START Information supplied
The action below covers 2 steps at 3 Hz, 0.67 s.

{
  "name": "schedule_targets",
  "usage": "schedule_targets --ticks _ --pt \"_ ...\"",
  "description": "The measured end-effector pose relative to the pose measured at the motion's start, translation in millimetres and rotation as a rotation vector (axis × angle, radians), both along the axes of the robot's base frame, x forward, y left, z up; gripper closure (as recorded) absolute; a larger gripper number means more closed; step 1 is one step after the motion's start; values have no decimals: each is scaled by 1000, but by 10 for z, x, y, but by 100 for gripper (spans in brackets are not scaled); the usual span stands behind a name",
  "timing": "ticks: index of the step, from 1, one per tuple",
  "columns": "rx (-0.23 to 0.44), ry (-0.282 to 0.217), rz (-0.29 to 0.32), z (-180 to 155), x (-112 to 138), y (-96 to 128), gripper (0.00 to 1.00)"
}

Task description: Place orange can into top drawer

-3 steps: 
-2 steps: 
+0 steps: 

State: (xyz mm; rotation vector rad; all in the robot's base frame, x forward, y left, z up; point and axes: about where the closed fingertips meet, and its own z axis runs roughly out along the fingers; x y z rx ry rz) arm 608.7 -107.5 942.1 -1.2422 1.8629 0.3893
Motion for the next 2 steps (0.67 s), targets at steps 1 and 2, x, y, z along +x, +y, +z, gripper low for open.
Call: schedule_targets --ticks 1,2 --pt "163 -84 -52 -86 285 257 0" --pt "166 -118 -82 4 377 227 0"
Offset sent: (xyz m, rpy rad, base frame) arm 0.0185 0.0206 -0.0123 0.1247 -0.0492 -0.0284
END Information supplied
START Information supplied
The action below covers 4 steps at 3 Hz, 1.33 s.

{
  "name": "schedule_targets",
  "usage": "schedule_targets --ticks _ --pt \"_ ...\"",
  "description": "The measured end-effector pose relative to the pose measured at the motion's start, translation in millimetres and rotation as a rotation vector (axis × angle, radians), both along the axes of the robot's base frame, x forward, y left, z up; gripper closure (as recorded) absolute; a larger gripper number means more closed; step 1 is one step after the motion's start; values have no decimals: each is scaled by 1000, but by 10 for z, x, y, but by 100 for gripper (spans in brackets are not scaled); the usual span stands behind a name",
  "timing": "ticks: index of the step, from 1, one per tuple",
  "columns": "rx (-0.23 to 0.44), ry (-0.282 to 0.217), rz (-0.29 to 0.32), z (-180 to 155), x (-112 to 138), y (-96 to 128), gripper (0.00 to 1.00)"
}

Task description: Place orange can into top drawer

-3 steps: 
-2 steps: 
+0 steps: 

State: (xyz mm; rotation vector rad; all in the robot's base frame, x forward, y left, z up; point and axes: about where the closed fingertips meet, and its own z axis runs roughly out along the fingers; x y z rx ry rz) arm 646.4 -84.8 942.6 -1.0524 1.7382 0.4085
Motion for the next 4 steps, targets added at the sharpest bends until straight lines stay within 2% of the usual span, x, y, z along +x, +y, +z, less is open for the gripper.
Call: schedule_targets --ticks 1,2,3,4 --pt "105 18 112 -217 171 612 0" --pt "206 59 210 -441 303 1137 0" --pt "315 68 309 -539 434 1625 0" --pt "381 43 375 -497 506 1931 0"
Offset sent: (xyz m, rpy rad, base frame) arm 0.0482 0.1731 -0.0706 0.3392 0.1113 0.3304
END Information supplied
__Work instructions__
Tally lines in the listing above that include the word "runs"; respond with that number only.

__Response to the task__
2